Ta dziewczyna czesze jej włosy i wkłada jej coś na głowę. Czesze ją jak lalkę, jak Marionetkę, którą jest.

Ale Hei ją osłonił.

.

To spotkanie wydaje się niejasno nie na miejscu; słowa są puste, czyny jałowe. Kiedyś, dawno temu, zrozumiałaby, dlaczego przyjechał. Teraz on zaczyna rozumieć, że osoby, której szukał, już nie ma.

Dla Marionetki nie ma powodów, są tylko fakty. Mówi, że nie pojedzie, bo wie, że tak jest.

Wspomnienia pojawiają się jedno po drugim, przywołane przez głos mężczyzny i dźwięk klawiszy uderzających w dźwięczne, znajome nuty. Wspomnienia to też fakty, nijakie, pozbawione dawnego ciężaru.

Gdzieś, na granicy rozpoznania, jest dręczące poczucie, że nie powinno tak być.

.

Dotyk na jej twarzy nie pozostawia wątpliwości: na krótką chwilę, wbrew wszelkiej logice, srebrzyste księżycowe światło głaszcze jej delikatne rysy. Jej postać skąpana jest w jasności, kiedy wyciąga ręce, jak gdyby chcąc objąć wszystko, co kiedyś zostało utracone, i przez jedną ulotną chwilę jej serce drży, a oczy wypełniają się łzami.

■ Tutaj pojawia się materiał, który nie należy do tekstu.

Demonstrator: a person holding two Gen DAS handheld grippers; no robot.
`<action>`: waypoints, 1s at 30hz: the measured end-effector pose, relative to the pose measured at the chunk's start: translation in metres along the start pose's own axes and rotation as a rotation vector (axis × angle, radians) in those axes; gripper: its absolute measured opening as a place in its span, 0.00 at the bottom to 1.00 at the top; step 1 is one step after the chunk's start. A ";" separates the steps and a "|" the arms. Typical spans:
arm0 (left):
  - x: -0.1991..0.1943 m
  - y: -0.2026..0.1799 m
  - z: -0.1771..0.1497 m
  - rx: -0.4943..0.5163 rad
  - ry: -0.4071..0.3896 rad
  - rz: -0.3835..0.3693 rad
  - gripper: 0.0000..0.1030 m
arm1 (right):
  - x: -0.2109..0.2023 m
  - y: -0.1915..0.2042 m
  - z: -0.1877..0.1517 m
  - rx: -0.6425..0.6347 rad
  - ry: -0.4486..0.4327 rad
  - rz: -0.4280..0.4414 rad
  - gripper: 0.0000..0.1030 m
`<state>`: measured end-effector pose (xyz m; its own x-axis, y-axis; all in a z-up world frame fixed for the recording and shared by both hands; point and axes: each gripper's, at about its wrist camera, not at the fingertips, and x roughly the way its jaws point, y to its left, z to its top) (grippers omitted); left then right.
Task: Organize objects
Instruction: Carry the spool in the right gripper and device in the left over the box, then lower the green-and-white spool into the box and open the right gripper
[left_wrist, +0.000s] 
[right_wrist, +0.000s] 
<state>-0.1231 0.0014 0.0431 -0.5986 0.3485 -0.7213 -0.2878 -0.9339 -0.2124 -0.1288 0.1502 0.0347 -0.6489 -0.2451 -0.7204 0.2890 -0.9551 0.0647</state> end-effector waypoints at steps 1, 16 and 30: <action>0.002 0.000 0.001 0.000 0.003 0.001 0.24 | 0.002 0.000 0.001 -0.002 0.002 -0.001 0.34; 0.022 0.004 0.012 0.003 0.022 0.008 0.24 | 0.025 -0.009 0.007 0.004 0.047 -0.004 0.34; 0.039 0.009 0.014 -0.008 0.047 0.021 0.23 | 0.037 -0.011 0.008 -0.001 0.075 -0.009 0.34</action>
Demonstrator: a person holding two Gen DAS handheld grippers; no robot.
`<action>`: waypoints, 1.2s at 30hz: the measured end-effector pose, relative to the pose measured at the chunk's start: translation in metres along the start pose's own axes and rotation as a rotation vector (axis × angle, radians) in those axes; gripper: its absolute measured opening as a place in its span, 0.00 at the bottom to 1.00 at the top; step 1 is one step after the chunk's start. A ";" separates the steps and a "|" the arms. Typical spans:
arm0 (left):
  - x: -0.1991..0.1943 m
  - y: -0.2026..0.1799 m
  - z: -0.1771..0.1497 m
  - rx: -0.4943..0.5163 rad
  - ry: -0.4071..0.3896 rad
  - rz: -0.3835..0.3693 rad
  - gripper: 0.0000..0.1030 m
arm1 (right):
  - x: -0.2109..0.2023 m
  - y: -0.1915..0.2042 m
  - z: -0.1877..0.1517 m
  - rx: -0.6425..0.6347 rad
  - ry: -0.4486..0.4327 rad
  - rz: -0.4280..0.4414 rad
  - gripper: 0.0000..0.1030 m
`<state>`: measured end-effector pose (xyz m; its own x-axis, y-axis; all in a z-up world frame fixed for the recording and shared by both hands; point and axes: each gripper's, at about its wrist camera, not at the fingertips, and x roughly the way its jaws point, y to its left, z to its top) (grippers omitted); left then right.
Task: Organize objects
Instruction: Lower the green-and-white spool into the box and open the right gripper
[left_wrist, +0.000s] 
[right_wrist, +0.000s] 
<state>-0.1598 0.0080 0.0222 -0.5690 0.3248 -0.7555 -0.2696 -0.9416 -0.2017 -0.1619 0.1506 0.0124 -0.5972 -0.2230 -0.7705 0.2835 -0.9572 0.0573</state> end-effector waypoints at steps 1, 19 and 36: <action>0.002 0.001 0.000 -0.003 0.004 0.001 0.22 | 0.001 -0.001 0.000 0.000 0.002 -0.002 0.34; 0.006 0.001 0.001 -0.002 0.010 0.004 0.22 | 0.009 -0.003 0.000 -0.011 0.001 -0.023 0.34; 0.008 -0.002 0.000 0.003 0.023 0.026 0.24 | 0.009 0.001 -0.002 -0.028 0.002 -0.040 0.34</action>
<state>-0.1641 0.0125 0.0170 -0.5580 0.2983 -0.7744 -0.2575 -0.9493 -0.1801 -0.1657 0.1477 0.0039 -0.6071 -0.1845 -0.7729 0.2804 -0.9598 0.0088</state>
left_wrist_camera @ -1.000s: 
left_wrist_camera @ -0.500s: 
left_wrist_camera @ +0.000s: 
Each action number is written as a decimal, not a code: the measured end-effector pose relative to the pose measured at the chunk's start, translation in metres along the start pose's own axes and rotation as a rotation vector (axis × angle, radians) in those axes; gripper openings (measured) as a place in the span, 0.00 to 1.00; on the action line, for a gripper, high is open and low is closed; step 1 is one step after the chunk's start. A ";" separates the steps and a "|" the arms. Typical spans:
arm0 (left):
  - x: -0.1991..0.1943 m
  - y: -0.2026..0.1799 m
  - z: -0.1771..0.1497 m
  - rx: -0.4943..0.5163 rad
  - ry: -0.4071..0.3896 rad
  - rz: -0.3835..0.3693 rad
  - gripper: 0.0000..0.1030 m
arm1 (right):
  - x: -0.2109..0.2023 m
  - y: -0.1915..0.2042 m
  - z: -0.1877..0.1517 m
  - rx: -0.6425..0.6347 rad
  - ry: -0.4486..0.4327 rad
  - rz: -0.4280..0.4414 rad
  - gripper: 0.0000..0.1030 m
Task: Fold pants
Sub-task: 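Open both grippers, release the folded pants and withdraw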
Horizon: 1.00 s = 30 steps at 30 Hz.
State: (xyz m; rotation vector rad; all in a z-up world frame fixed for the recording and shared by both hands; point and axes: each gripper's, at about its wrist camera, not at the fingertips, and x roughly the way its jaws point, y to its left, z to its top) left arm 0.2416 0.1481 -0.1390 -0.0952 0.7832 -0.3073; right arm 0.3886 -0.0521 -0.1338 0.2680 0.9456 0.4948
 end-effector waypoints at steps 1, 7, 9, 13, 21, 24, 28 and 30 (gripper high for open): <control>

Jest Hei. Hei każe jej zdecydować. Hei uszanuje jej wybór, chociaż Marionetka nie powinna mieć wyborów.

Stoi między teraźniejszością i przeszłością i wydaje jej się, że gdzieś w oddali dostrzega strzępek przyszłości. I decyduje.

.

Ma na imię Yin.

Może, jeśli Yin uniesie kącik ust, Hei też się ucieszy.